## TASK TO CARRY OUT
Every line from the top of the records below through the one containing "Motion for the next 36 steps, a" must be copied exactly, and the pictures must not be.

## DATA EXCERPTS

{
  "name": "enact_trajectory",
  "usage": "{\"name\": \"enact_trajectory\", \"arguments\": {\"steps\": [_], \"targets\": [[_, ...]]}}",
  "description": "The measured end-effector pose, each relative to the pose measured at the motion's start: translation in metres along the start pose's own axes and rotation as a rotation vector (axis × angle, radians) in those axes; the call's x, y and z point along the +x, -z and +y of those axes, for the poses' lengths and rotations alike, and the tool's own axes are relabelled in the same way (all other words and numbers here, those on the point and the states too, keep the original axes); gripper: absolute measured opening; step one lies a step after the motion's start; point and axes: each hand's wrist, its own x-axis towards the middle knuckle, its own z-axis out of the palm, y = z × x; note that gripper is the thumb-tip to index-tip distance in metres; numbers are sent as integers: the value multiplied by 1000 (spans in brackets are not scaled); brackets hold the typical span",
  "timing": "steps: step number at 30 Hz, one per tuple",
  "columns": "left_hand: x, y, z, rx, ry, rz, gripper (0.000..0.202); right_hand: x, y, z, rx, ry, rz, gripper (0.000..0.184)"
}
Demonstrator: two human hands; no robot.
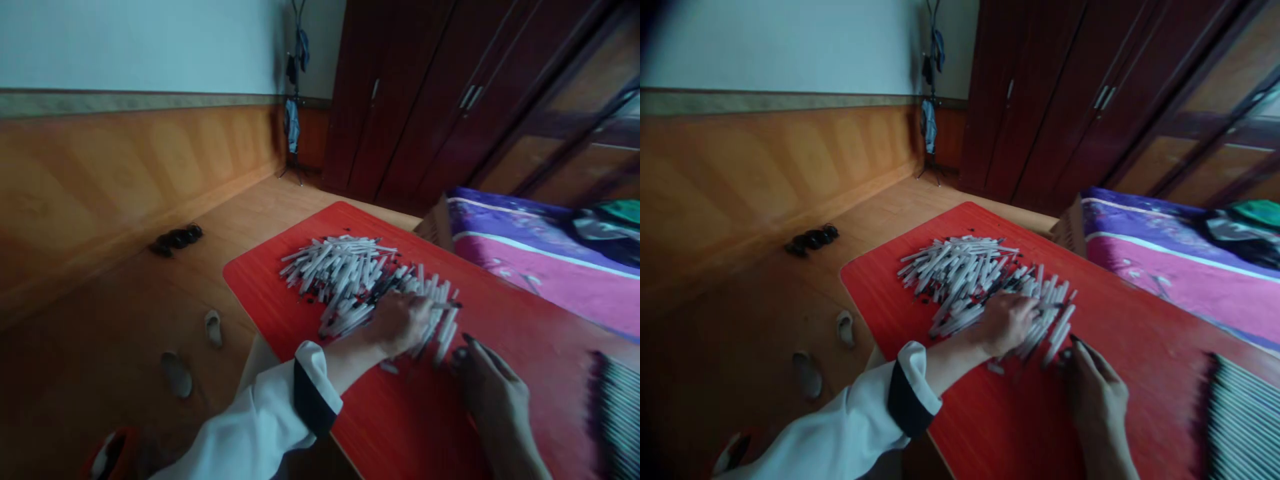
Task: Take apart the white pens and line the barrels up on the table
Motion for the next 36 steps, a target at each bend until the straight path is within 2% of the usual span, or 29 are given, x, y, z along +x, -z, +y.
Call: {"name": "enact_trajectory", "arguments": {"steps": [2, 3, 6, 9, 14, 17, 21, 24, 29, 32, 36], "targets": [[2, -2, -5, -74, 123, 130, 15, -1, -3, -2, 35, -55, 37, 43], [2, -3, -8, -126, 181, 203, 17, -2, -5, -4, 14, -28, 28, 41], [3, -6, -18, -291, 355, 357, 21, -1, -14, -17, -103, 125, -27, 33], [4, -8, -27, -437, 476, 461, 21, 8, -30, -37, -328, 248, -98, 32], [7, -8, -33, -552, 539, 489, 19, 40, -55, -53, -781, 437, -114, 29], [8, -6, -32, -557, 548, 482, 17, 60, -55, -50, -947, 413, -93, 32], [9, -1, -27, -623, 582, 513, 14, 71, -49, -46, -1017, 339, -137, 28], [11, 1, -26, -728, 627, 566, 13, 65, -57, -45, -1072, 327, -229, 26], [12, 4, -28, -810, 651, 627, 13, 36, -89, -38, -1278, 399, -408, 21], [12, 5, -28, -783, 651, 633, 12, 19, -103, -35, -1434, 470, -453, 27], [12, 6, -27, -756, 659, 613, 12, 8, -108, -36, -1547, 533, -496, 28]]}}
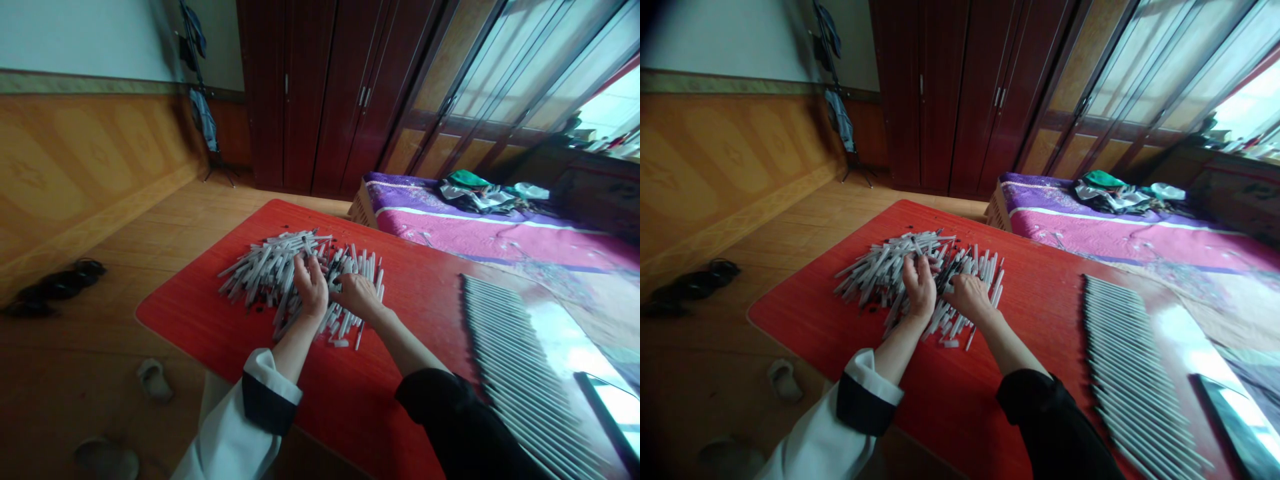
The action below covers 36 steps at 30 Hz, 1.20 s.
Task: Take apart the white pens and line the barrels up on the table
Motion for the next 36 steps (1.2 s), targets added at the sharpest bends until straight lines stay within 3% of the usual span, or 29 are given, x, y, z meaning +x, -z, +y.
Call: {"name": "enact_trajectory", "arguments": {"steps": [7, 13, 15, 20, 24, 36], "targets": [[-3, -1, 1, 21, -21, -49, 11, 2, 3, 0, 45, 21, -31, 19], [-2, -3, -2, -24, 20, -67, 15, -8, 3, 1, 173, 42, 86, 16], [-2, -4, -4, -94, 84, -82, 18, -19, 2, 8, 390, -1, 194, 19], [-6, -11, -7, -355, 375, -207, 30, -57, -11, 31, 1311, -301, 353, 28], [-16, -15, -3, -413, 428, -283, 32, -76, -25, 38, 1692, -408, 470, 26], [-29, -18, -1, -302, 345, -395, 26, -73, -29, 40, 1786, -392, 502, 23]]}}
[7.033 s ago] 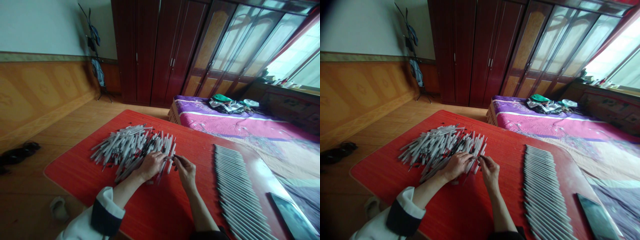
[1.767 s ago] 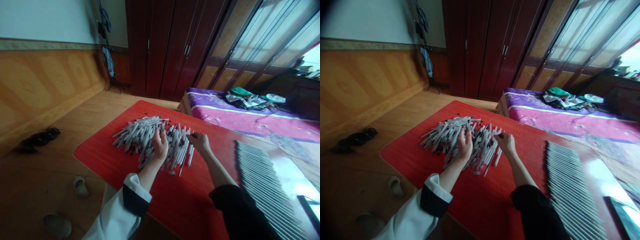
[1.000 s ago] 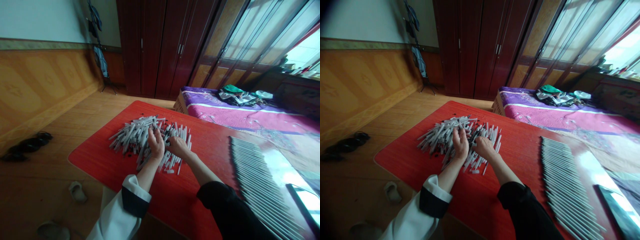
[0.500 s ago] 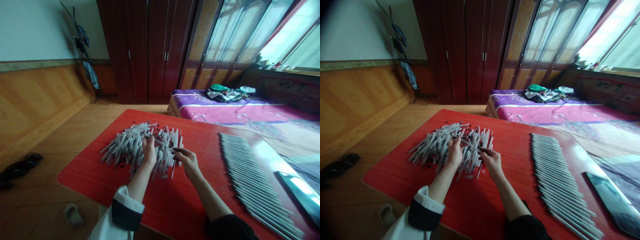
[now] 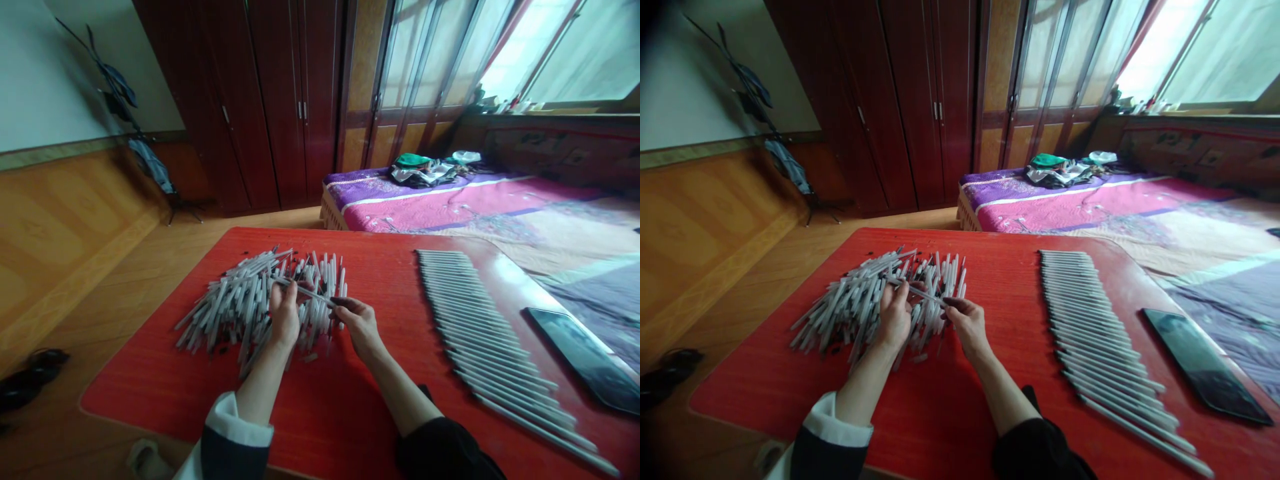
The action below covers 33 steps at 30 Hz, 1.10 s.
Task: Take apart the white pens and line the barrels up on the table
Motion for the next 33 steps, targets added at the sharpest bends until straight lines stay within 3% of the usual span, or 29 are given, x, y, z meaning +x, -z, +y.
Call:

## RESULT OF THE TASK
{
  "name": "enact_trajectory",
  "usage": "{\"name\": \"enact_trajectory\", \"arguments\": {\"steps\": [_], \"targets\": [[_, ...]]}}",
  "description": "The measured end-effector pose, each relative to the pose measured at the motion's start: translation in metres along the start pose's own axes and rotation as a rotation vector (axis × angle, radians) in those axes; the call's x, y and z point along the +x, -z and +y of those axes, for the poses' lengths and rotations alike, and the tool's own axes are relabelled in the same way (all other words and numbers here, those on the point and the states too, keep the original axes); gripper: absolute measured opening; step one lies a step after the motion's start; point and axes: each hand's wrist, its own x-axis towards the middle knuckle, its own z-axis out of the palm, y = z × x; note that gripper is the thumb-tip to index-tip distance in metres; numbers are sent as integers: the value multiplied by 1000 (spans in brackets are not scaled); brackets hold the typical span",
  "timing": "steps: step number at 30 Hz, one per tuple",
  "columns": "left_hand: x, y, z, rx, ry, rz, gripper (0.000..0.202); right_hand: x, y, z, rx, ry, rz, gripper (0.000..0.184)"
}
Demonstrator: two human hands; no robot.
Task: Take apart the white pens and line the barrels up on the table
Motion for the next 36 steps, a target at each bend until the straight path is within 2% of the usual span, or 29 are given, x, y, z along +x, -z, +y.

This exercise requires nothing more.